At any position lying between the no connection point and the maximum number of connected windings, a portion of the maximum voltage will be output of the secondary side. The resolution of this control is determined by the number of secondary winding connections. In a typical transformer, the number of secondary winding connections is between about forty and eighty, over an angular range of knob positions of about 90°.

Conventionally, the power applied by transformer 4 to track 2 is increased as knob 6 is turned in the clockwise direction, and decreased as knob 6 is turned in the counter-clockwise direction. As illustrated in FIG. 1 control knob 6 is typically able to be turned approximately 90°, with the complete range of locomotive speed necessarily lying within this rotational arc.

In another type of control system, a coded signal is sent along the track, and addressed to the desired train, conveying a speed and direction. The train itself controls its speed, by converting the AC voltage on the track into the desired DC motor voltage for the train according to the received instructions.

These instructions can convey commands relating to other than train speed, including for example signals instructing the train to activate or deactivate its lights, or to sound its horn.

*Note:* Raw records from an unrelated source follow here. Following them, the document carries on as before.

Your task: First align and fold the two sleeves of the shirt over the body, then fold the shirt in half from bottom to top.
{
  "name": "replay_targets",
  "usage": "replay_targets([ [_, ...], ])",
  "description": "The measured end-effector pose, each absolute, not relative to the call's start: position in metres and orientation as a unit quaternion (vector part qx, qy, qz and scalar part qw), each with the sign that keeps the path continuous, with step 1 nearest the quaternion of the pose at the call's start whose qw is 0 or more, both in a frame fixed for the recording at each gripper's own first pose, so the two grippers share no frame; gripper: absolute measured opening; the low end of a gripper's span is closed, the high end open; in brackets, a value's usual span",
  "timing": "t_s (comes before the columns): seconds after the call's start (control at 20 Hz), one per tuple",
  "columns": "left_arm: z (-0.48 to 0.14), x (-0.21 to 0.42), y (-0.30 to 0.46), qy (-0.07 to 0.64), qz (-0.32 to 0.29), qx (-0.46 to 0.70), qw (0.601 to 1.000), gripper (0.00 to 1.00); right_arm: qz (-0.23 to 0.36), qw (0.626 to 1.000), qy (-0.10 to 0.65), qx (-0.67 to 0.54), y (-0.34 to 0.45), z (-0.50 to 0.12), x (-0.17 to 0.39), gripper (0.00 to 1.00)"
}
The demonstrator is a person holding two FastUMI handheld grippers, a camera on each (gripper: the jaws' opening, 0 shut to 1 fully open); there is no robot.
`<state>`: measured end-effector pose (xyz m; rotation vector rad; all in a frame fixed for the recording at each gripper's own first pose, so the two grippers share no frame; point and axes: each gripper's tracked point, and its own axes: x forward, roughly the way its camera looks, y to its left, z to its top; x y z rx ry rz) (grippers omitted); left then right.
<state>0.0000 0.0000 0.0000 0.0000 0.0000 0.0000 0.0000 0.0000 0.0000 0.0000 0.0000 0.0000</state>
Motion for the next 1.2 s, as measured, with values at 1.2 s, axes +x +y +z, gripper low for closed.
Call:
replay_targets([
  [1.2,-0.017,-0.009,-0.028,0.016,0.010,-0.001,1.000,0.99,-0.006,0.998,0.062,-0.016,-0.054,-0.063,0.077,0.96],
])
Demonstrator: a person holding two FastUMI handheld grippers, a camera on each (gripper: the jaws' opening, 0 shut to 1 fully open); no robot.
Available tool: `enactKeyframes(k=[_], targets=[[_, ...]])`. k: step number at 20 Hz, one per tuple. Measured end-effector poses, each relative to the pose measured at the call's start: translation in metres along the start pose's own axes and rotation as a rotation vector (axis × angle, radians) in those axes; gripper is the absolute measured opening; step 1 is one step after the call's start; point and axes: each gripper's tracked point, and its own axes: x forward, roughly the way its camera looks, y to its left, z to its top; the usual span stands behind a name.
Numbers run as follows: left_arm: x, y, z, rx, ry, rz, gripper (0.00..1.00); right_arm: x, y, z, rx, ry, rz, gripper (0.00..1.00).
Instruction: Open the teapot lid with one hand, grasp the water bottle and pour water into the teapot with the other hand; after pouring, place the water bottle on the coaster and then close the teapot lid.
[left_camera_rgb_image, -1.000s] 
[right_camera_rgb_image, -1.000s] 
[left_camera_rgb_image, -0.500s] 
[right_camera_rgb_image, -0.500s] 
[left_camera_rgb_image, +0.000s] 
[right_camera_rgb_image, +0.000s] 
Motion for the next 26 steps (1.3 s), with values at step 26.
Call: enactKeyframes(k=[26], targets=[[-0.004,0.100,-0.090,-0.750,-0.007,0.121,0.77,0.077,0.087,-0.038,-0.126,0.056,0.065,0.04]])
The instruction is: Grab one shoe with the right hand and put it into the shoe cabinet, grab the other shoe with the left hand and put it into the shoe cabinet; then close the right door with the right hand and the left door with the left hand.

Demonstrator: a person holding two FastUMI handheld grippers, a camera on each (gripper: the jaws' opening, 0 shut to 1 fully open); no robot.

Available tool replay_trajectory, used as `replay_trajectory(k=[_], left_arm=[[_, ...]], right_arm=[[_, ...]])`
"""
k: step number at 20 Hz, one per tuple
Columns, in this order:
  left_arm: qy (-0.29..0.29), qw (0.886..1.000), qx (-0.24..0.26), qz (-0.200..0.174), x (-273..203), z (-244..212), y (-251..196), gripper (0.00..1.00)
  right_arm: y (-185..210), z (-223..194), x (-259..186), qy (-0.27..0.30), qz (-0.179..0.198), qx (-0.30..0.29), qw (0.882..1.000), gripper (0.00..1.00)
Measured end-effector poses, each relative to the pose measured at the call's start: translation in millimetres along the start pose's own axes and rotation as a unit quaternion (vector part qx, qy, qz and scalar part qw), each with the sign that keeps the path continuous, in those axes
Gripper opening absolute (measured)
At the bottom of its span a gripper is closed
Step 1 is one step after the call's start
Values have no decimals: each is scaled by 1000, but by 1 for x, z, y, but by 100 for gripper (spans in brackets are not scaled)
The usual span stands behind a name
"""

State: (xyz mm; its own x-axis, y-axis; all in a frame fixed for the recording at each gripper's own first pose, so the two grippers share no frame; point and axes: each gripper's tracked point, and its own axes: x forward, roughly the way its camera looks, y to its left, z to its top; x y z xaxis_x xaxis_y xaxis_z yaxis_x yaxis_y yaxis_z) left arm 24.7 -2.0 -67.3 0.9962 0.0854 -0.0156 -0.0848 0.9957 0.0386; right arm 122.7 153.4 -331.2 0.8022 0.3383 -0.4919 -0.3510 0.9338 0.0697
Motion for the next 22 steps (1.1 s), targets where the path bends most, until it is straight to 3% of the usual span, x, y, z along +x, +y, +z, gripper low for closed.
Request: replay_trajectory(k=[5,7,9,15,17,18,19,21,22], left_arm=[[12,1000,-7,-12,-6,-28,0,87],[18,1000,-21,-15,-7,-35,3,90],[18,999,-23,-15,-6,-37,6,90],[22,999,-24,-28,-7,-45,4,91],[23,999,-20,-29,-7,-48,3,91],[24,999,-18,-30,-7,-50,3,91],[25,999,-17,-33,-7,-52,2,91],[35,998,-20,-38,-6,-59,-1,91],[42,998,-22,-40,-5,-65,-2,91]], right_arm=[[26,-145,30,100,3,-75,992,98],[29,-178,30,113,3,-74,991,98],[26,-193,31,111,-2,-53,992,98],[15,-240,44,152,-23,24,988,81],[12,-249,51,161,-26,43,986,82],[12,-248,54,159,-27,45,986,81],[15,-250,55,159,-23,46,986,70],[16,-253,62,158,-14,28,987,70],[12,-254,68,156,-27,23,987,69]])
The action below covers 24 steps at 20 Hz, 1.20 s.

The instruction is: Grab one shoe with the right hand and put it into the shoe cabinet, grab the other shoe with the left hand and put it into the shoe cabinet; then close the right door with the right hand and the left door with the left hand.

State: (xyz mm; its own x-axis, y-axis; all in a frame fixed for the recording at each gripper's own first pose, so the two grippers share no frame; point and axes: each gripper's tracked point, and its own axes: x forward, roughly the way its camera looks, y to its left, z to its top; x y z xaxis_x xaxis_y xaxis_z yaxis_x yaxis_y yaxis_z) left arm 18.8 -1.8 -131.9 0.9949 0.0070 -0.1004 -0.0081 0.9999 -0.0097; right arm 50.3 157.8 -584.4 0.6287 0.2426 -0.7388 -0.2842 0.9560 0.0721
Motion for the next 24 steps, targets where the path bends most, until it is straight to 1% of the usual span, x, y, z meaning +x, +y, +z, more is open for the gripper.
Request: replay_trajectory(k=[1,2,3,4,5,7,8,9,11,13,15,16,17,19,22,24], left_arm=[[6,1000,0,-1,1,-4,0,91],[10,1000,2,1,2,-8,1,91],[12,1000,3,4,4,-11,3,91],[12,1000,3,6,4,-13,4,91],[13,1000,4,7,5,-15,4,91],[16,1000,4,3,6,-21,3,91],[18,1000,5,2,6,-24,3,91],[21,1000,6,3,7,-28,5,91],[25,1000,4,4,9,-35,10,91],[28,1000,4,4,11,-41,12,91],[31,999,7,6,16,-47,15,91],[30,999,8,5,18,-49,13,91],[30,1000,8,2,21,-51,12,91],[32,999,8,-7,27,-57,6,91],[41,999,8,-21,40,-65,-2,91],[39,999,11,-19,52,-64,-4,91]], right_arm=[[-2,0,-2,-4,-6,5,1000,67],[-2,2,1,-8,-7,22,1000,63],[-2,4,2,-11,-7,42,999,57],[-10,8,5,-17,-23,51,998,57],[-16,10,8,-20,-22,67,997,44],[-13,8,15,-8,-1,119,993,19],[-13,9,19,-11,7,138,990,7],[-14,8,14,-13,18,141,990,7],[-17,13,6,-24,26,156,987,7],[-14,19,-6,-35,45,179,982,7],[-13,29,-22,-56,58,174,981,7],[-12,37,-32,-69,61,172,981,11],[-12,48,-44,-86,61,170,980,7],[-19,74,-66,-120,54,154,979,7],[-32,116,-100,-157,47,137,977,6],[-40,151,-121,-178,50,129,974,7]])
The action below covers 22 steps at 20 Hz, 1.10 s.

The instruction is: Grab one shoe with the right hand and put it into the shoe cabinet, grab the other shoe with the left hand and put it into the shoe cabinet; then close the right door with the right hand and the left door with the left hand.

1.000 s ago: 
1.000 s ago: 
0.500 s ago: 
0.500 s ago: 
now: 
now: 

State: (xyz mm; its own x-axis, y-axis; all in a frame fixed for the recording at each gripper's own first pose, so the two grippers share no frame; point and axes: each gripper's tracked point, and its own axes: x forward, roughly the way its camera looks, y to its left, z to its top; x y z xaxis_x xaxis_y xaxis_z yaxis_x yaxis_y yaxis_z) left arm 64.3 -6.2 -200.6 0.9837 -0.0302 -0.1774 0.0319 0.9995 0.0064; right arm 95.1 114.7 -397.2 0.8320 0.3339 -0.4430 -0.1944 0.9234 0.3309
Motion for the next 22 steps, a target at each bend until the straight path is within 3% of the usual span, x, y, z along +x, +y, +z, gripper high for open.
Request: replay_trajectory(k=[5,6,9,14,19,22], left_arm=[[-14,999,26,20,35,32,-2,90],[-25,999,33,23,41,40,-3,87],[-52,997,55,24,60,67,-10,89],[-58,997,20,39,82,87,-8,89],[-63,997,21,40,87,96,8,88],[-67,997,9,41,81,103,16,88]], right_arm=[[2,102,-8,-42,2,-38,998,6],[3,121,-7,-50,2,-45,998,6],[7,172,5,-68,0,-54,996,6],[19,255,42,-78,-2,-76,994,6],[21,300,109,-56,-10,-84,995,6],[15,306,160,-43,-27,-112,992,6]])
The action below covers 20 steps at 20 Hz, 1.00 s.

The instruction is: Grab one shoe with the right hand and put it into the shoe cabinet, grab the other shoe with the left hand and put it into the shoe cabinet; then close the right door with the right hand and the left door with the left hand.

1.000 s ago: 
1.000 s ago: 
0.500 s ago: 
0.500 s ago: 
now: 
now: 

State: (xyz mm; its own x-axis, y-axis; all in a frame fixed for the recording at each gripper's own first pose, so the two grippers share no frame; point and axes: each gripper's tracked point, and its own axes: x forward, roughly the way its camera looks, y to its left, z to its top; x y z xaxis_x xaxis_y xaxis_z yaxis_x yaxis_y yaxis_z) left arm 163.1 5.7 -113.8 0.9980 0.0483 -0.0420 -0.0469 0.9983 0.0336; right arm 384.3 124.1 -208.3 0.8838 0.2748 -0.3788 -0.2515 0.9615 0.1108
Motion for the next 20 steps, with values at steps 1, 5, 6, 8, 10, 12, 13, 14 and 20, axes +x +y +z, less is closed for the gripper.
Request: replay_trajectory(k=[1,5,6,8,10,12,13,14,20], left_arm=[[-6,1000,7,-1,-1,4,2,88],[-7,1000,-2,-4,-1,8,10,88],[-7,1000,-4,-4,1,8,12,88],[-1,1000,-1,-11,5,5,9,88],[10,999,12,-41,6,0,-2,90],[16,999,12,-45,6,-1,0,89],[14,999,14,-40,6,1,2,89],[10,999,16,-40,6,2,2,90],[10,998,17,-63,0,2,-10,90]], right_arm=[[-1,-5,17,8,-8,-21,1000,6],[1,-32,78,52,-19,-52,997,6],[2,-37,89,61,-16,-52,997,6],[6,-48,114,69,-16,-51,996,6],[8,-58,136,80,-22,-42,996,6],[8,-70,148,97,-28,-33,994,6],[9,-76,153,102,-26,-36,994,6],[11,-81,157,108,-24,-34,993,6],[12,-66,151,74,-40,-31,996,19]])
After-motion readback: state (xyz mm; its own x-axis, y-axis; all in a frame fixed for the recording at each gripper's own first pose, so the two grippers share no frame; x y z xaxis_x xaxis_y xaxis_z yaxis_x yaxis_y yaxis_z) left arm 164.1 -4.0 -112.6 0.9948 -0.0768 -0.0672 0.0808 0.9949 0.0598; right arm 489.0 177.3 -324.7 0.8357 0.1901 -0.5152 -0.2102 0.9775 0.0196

U.S. Pat. Nos. 5,441,223 and 5,749,547 issued to Neil Young et al. show such a system and are incorporated by reference herein for all purposes. Due to this increase in complexity of model railroading layouts and equipment, it is desired to exercise more precise control over the velocity of locomotives.

For example, the above-incorporated control system utilizes a rotating control wheel to achieve higher resolution of train velocity. Such a control wheel allows continuous rotation in either direction with no fixed starting or stopping point. Such a rotating control wheel typically generates approximately fifty signals per revolution. Thus a particular system featuring a total resolution of two hundred speed steps would require four complete revolutions of the control wheel by the user to move from zero to full speed.

This conventional command control approach to regulating train velocity offers the advantage of conferring greater granularity over the control of velocity. This approach, however, requires that more physical effort be exerted by the user to turn the knob multiple times, in order to produce the same speed resulting from less than one twist of the knob of the device shown in FIG. 1.

This enhanced physical effort offers at least two disadvantages. First, the extra time required to rotate the knob an additional distance may delay responsiveness between train speed and the controller. Second, the required physical manipulation of the control knob over greater distances may strain the wrist tendons/ligaments of a user.

Accordingly, there is a need in the art for a model train velocity controller which allows the user to rapidly exercise precise control over a wide range of speeds.

BRIEF SUMMARY OF THE INVENTION

Control over velocity of a model train may be determined based upon the speed of rotation of a control knob. A processor receives an electronic pulse indicating rotation of the knob beyond a predetermined increment of angular distance. The processor calculates the amount of power ultimately conveyed to the model train based not only upon the number of pulses received, but also upon the elapsed time between these pulses. The shorter the elapsed time between pulses, the greater the change in power communicated to the train. Initially, a user can rapidly rotate the knob to attain coarse control over a wide range of velocities, and then rotate the knob more slowly to achieve fine-grained control over the coarse velocity. Utilizing the control scheme in accordance with embodiments of the present invention, in a compact and uninterrupted physical motion, a user can thus rapidly exercise both coarse and fine control over velocity of a model train.

An embodiment of a method in accordance with the present invention for controlling velocity of a model vehicle, comprises, providing a control wheel configured to rotate within a range of positions, and determining a speed of rotation of the control wheel. The magnitude of power provided to the model vehicle is correlated with a speed of rotation of the wheel.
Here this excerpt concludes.